(Directions for this task):
Every line from the one containing "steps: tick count" through the last line below should be reproduced exactly; please include nothing else.

(Data shown):

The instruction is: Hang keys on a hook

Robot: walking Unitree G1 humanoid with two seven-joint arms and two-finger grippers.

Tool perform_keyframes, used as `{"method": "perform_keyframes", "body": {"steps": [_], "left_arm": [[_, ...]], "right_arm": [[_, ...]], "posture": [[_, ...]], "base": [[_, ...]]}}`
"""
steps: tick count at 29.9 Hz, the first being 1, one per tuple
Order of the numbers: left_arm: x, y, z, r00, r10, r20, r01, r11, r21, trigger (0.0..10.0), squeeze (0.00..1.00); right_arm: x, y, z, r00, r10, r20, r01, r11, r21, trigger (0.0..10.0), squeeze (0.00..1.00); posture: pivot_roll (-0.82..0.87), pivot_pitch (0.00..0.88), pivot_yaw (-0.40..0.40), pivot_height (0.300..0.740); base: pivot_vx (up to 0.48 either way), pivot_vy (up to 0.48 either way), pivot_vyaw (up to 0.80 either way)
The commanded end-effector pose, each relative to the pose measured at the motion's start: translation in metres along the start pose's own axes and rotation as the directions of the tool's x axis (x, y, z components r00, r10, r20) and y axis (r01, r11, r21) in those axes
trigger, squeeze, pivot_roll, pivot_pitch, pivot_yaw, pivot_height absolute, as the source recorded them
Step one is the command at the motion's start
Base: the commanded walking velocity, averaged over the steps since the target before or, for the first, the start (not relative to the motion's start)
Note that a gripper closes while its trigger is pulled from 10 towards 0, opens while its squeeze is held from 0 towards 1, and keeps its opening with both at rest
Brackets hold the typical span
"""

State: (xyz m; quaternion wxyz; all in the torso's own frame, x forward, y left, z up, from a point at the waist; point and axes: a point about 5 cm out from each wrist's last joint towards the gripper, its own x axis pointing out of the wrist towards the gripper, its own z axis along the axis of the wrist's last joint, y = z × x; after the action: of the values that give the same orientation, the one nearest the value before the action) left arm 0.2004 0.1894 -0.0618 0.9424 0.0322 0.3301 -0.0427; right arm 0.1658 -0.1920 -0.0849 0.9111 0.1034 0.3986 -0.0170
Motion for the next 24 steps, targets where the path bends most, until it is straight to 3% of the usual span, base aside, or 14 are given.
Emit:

(Your solution):
steps: tick count at 29.9 Hz, the first being 1, one per tuple
Order of the numbers: left_arm: x, y, z, r00, r10, r20, r01, r11, r21, trigger (0.0..10.0), squeeze (0.00..1.00); right_arm: x, y, z, r00, r10, r20, r01, r11, r21, trigger (0.0..10.0), squeeze (0.00..1.00); posture: pivot_roll (-0.82..0.87), pivot_pitch (0.00..0.88), pivot_yaw (-0.40..0.40), pivot_height (0.300..0.740); base: pivot_vx (up to 0.48 either way), pivot_vy (up to 0.48 either way), pivot_vyaw (up to 0.80 either way)
The commanded end-effector pose, each relative to the pose measured at the motion's start: translation in metres along the start pose's own axes and rotation as the directions of the tool's x axis (x, y, z components r00, r10, r20) and y axis (r01, r11, r21) in those axes
trigger, squeeze, pivot_roll, pivot_pitch, pivot_yaw, pivot_height absolute, as the source recorded them
Step one is the command at the motion's start
Base: the commanded walking velocity, averaged over the steps since the target before or, for the first, the start (not relative to the motion's start)
Note that a gripper closes while its trigger is pulled from 10 towards 0, opens while its squeeze is held from 0 towards 1, and keeps its opening with both at rest
Brackets hold the typical span
"""

State: (xyz m; quaternion wxyz; all in the torso's own frame, x forward, y left, z up, from a point at the waist; point and axes: a point about 5 cm out from each wrist's last joint towards the gripper, its own x axis pointing out of the wrist towards the gripper, its own z axis along the axis of the wrist's last joint, y = z × x; after the action: of the values that give the same orientation, the one nearest the value before the action) left arm 0.2004 0.1894 -0.0618 0.9424 0.0322 0.3301 -0.0427; right arm 0.1658 -0.1920 -0.0849 0.9111 0.1034 0.3986 -0.0170
Motion for the next 24 steps, targets where the path bends most, until it is straight to 3% of the usual span, base aside, or 14 are given.
Emit:

The answer has been given, and the exercise is complete.